With businesses investing heavily in digital models, the world is becoming more connected than ever before, making businesses an attractive target for hackers. Hence, the legacy approach that relies on trusted and untrusted domains can no longer help in providing full proof protection to companies. This has led to the emergence of a ‘Zero Trust Network’. A zero trust network looks at everybody equally. It works on the assumption that one cannot separate ‘good guys’ from the ‘bad guys’. It is a holistic and strategic approach to protect the network and ensures security of the devices againstall possible security breaches.
IoT devices and IT/operational technology integration have dramatically expanded the attack surface. How does the new perimeter-less world save itself?
Tech Mahindra helps secure entire IoT value-chain from the devices at the edge of the networks, right up to Cloud. We conduct end-to-end security testing to verify – Security of the device (Baby Monitor), Security of Mobile-application, Testing of protocols, including Fuzz testing, Back-end server infrastructure : Web, SIP & XMPP servers, Crypto-analysis (cypher, Hash, certificates), Database security, and Secure code review.
Tech Mahindra offers solutions for OT (Operational Technology) Security Assessment by providing services like Security Assurance Testing, Compliance to Standards: NIST-800-82, IEC-62443, SANS top 20, NERC-CIP, Blackbox (Fuzzing) and Grey Box testing, Centralized point of monitoring, Control & Reporting, Complete IT/OT visibility, Asset Management, Detect known and unknown threats across cyber kill chain, Early warning – Actionable Alerts and Security Information and Event Management (SIEM) Integration
What are the services offered by Tech Mahindra with respect to Security in the Enterprise Market?
Tech Mahindra’s end-to-end security portfolio has disruptive solutions like Continuous Security Assurance, Block chain based Industrial IOT security, Anti – Email spoofing & Threat score card that can provide a transparent view of the risk resiliency of the organization and provide continuous assessment capability. Tech Mahindra’s continuous security platform protects any application, patched or unpatched, across the full application stack from file less threats to binary memory-based attacks. Itstops threats in real-time, delivering unprecedented accuracy without false positives.

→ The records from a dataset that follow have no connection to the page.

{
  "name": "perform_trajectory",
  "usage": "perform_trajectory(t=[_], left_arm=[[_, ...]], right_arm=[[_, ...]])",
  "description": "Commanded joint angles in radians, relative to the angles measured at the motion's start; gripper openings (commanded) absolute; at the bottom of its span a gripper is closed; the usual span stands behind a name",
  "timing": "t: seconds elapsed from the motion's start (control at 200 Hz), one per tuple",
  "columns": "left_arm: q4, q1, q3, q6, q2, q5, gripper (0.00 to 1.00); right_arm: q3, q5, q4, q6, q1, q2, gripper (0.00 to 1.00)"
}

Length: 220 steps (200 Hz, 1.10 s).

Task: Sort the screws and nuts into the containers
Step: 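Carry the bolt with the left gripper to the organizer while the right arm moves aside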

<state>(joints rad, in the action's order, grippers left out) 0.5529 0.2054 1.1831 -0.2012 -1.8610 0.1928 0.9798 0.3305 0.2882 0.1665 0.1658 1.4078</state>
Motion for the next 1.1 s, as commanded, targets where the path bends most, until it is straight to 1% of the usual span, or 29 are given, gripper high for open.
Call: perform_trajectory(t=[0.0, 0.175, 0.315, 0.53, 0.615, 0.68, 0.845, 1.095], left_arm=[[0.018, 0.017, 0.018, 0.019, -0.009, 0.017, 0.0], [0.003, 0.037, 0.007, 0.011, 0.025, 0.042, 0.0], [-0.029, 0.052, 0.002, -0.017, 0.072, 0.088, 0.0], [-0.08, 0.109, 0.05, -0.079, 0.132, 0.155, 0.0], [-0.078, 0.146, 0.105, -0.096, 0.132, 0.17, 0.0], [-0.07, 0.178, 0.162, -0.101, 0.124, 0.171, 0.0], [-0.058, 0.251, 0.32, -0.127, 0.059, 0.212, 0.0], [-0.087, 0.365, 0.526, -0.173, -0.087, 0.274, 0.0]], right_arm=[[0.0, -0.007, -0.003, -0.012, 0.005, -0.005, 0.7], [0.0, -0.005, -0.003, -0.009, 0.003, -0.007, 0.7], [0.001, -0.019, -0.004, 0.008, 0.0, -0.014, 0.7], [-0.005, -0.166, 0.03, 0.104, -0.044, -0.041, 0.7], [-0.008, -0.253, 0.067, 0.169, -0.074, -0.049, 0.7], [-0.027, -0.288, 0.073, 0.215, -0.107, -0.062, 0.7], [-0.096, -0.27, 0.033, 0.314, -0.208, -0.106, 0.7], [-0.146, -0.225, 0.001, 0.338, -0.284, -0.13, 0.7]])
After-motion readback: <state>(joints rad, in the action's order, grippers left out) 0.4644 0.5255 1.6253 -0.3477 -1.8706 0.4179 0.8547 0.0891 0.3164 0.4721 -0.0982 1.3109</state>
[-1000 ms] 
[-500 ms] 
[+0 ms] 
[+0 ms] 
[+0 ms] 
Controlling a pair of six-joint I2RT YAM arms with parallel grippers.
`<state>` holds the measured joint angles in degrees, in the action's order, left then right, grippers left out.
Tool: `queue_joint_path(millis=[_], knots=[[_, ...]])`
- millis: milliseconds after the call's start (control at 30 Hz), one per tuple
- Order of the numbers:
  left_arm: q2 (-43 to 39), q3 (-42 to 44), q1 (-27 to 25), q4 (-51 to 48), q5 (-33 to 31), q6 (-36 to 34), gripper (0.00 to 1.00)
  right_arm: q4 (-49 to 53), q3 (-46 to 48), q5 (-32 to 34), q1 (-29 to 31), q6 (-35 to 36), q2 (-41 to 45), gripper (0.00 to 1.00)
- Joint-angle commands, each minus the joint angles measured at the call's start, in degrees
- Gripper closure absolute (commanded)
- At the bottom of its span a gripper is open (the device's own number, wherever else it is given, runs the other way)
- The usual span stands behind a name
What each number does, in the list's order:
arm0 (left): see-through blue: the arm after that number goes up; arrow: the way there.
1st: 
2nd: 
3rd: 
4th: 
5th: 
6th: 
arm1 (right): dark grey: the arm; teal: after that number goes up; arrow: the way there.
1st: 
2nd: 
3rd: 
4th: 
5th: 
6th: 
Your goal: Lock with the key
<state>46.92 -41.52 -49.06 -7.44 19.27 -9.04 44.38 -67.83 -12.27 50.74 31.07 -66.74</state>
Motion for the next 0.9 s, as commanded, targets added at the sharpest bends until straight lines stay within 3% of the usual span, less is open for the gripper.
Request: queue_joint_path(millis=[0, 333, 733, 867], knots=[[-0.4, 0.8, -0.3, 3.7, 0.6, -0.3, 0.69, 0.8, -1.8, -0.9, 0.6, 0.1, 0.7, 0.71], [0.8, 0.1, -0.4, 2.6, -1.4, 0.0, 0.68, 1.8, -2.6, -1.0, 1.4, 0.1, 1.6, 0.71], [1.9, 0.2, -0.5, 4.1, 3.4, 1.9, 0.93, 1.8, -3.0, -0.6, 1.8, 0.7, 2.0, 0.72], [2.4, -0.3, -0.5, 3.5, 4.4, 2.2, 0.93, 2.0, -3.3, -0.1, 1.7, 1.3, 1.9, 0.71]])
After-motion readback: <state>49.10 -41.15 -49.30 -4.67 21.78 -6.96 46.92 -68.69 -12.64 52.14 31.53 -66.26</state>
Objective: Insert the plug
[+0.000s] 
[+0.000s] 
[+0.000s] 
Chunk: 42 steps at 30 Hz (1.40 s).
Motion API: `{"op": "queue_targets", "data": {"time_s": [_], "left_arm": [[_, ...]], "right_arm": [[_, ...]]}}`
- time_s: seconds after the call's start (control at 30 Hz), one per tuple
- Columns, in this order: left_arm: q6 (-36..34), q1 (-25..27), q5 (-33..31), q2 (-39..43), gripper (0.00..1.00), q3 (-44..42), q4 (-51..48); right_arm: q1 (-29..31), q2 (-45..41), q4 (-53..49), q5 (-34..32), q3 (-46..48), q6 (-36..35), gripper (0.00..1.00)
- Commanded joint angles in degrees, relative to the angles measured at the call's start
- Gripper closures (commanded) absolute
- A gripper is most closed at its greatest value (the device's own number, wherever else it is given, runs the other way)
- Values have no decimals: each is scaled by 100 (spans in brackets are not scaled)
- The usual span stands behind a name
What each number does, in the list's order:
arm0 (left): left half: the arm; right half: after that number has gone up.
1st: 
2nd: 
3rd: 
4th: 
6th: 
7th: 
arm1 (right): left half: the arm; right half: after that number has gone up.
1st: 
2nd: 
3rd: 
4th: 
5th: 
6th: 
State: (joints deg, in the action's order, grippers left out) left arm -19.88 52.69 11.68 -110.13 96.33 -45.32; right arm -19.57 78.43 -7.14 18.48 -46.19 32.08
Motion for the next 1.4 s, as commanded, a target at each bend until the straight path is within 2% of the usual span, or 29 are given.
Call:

By 2020, over one-third of all data will live in or pass through the cloud, with data production in 2020 being estimated at 44 times greater than it was in 2009. Given the global drive towards strong national privacy regulations, Tech Mahindra has developed MyData Shield, world’s first global privacy ecosystem that protects the individual’s right to privacy, consent and grievance redressal across multiple industries simultaneously, including health care, financial services, retail and government. MyData Shield supports integration with national identity and trust infrastructure, such as India’s Aadhaar biometric registration service.
Tech Mahindra also has an expertise in cyber crime investigations, starting from the social media crimes and identity theft related issues to high end financial crimes like Cryptocurrency Investigations and hacking. We examine the issue of cyber investigations and digital evidence like text messages, emails, pictures, videos in detail.
With Unique blend of tier1 OEM tools coupled with high-growth startups; Tech Mahindra delivers managed security as a service. The customized services include: Threat Monitoring, Analytics and Incident Management, Security Infrastructure Device Management, Threat Surface Management Services, Brand Monitoring and Protection Services , SOC in a Box, VAPT, Compliance Audit, Identity & Access Management, Risk Consulting, GDPR as a Service, Security Audit/Strategy, Cloud Security Monitoring and ETDR as a Service.
What is your roadmap in Cyber Security?
Tech Mahindra aims at building an expertise around Cyber Crime Investigation and Digital Forensics. Further, we are also hosting training programs for in house capacity building of the force. We have trained more than 2500 police officers through various works shops and trainings programs through such events. Tech Mahindra also plans to address the trend towards utilizing Big Data.